**EXERCISE INSTRUCTIONS**.
Copy all data exactly. Skip pictures.

**RAW DATA**.
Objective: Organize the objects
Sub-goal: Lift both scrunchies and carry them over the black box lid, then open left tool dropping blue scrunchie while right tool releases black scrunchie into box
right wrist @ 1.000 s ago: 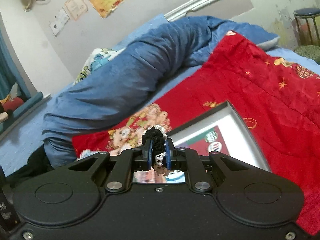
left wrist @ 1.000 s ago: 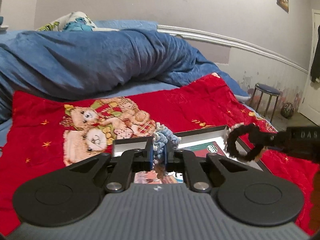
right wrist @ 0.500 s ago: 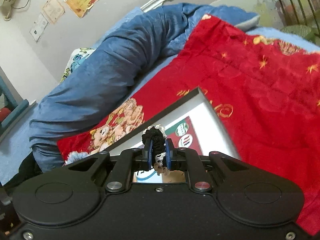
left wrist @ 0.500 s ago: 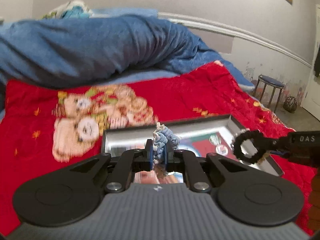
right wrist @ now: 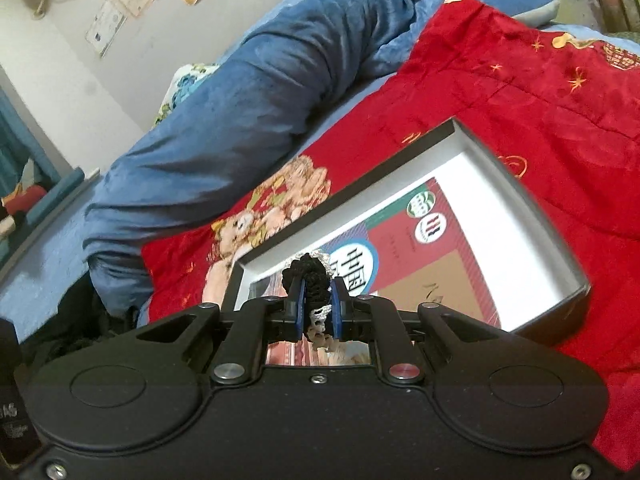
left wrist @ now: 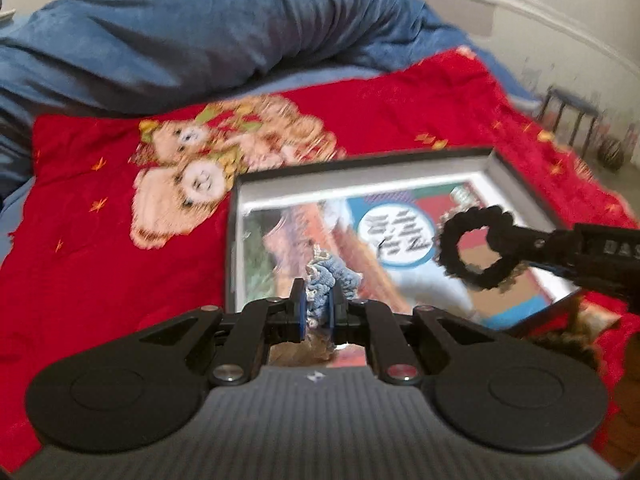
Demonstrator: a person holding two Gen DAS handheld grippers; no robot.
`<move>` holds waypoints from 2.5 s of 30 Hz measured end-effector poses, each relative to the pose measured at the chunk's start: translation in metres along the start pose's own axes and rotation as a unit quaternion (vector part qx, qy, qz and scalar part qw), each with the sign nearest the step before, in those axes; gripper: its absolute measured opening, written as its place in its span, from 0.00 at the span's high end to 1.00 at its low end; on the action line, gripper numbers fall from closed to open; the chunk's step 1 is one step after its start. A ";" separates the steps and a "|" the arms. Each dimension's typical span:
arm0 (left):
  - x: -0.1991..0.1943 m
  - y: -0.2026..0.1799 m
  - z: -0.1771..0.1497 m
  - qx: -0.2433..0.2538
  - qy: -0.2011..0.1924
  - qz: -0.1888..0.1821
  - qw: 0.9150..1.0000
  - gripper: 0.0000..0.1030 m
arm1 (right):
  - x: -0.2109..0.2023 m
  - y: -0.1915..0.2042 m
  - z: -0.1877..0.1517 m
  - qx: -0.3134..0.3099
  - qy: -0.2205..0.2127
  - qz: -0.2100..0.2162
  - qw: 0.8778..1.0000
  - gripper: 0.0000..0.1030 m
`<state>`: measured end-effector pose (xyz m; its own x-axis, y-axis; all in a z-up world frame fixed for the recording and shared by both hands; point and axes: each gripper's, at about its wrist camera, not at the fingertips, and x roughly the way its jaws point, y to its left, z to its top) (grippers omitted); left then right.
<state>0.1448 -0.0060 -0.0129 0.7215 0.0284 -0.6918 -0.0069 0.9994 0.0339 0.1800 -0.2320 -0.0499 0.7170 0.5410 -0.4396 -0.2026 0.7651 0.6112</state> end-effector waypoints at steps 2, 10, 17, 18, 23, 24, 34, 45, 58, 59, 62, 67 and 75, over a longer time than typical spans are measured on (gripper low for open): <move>0.004 0.003 -0.001 -0.006 0.015 0.005 1.000 0.87 | 0.003 0.004 -0.005 -0.004 0.008 0.003 1.000 0.87; 0.014 0.017 0.001 -0.021 0.056 0.015 0.998 0.87 | 0.020 0.008 -0.016 -0.012 0.035 -0.001 0.999 0.87; 0.012 0.020 0.004 -0.031 0.046 -0.001 0.998 0.86 | 0.028 0.012 -0.021 -0.009 0.042 -0.005 0.999 0.87; 0.012 0.020 0.004 -0.031 0.046 0.000 0.998 0.86 | 0.028 0.012 -0.021 -0.007 0.042 -0.004 0.999 0.87; 0.017 0.024 0.005 -0.037 0.058 0.001 0.998 0.86 | 0.031 0.012 -0.022 -0.004 0.044 -0.001 0.999 0.87; 0.017 0.024 0.005 -0.038 0.059 0.001 0.998 0.86 | 0.032 0.013 -0.022 -0.005 0.046 -0.001 0.999 0.87; 0.019 0.021 0.005 -0.028 0.062 0.000 0.998 0.85 | 0.031 0.013 -0.024 -0.009 0.057 0.002 0.998 0.87; 0.021 0.015 -0.002 -0.017 0.065 -0.001 0.998 0.84 | 0.029 0.011 -0.018 -0.023 0.064 0.002 0.998 0.86; 0.025 0.004 -0.009 0.008 0.068 0.012 0.998 0.43 | 0.034 0.017 -0.018 -0.034 0.104 -0.002 0.994 0.83; 0.024 0.003 -0.009 0.012 0.063 0.010 0.998 0.39 | 0.034 0.018 -0.018 -0.036 0.107 -0.003 0.994 0.82; 0.024 0.000 -0.008 0.018 0.061 0.015 0.998 0.36 | 0.032 0.017 -0.016 -0.034 0.107 -0.003 0.994 0.74; 0.014 0.003 -0.007 0.016 0.047 0.010 0.999 0.29 | 0.020 0.019 -0.008 -0.032 0.095 0.005 0.995 0.59; -0.010 0.017 0.003 -0.026 0.005 -0.006 1.000 0.27 | -0.014 0.023 0.007 -0.037 0.053 0.009 0.998 0.46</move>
<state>0.1389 0.0107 -0.0032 0.7145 0.0160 -0.6994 -0.0335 0.9994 -0.0114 0.1703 -0.2243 -0.0247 0.6396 0.5855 -0.4981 -0.2667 0.7767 0.5706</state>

**WRITTEN ANSWER**.
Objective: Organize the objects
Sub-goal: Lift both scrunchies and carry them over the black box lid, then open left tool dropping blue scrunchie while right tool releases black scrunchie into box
right wrist @ 1.000 s ago: 
left wrist @ 1.000 s ago: 
right wrist @ 0.500 s ago: 
left wrist @ 0.500 s ago: 
right wrist @ now: 
left wrist @ now: 
Demonstrator: a person holding two Gen DAS handheld grippers; no robot.
`<move>` holds waypoints from 2.5 s of 30 Hz measured end-effector poses, each relative to the pose measured at the chunk's start: translation in metres along the start pose's own axes and rotation as a unit quaternion (vector part qx, qy, qz and scalar part qw), each with the sign nearest the step before, in those axes; gripper: its absolute measured opening, written as its place in its span, from 0.00 at the span's high end to 1.00 at its low end; on the action line, gripper numbers fall from closed to open; the chunk's step 1 is one step after its start. A ";" separates the steps and a "|" the arms. Each dimension's typical span:
arm0 (left):
  - x: -0.1991..0.1943 m
  - y: -0.2026..0.1799 m
  - z: -0.1771..0.1497 m
  - qx: -0.2433..0.2538
  - qy: -0.2011..0.1924
  - qz: -0.1888..0.1821
  - qw: 0.9150..1.0000
  - gripper: 0.0000..0.1030 m
arm1 (right):
  - x: -0.2109..0.2023 m
  - y: -0.1915..0.2042 m
  - z: -0.1877..0.1517 m
  - qx: -0.3134..0.3099
  - qy: -0.2205..0.2127
  - qz: -0.2100..0.2162
  - qw: 0.8778..1.0000
  - gripper: 0.0000..0.1030 m
`<state>`: measured end-effector pose (xyz m; its own x-axis, y-axis; all in a z-up world frame fixed for the recording and shared by both hands; point and axes: each gripper's, at about its wrist camera, not at the fingertips, and x roughly the way its jaws point, y to its left, z to its top) (grippers omitted); left then right.
<state>0.1448 -0.0060 -0.0129 0.7215 0.0284 -0.6918 -0.0069 0.9994 0.0339 0.1800 -0.2320 -0.0499 0.7170 0.5410 -0.4396 -0.2026 0.7651 0.6112</state> end-effector waypoints at steps 2, 10, 17, 18, 23, 24, 34, 45, 58, 59, 62, 67 and 75, over a longer time than typical spans are measured on (gripper low for open): <move>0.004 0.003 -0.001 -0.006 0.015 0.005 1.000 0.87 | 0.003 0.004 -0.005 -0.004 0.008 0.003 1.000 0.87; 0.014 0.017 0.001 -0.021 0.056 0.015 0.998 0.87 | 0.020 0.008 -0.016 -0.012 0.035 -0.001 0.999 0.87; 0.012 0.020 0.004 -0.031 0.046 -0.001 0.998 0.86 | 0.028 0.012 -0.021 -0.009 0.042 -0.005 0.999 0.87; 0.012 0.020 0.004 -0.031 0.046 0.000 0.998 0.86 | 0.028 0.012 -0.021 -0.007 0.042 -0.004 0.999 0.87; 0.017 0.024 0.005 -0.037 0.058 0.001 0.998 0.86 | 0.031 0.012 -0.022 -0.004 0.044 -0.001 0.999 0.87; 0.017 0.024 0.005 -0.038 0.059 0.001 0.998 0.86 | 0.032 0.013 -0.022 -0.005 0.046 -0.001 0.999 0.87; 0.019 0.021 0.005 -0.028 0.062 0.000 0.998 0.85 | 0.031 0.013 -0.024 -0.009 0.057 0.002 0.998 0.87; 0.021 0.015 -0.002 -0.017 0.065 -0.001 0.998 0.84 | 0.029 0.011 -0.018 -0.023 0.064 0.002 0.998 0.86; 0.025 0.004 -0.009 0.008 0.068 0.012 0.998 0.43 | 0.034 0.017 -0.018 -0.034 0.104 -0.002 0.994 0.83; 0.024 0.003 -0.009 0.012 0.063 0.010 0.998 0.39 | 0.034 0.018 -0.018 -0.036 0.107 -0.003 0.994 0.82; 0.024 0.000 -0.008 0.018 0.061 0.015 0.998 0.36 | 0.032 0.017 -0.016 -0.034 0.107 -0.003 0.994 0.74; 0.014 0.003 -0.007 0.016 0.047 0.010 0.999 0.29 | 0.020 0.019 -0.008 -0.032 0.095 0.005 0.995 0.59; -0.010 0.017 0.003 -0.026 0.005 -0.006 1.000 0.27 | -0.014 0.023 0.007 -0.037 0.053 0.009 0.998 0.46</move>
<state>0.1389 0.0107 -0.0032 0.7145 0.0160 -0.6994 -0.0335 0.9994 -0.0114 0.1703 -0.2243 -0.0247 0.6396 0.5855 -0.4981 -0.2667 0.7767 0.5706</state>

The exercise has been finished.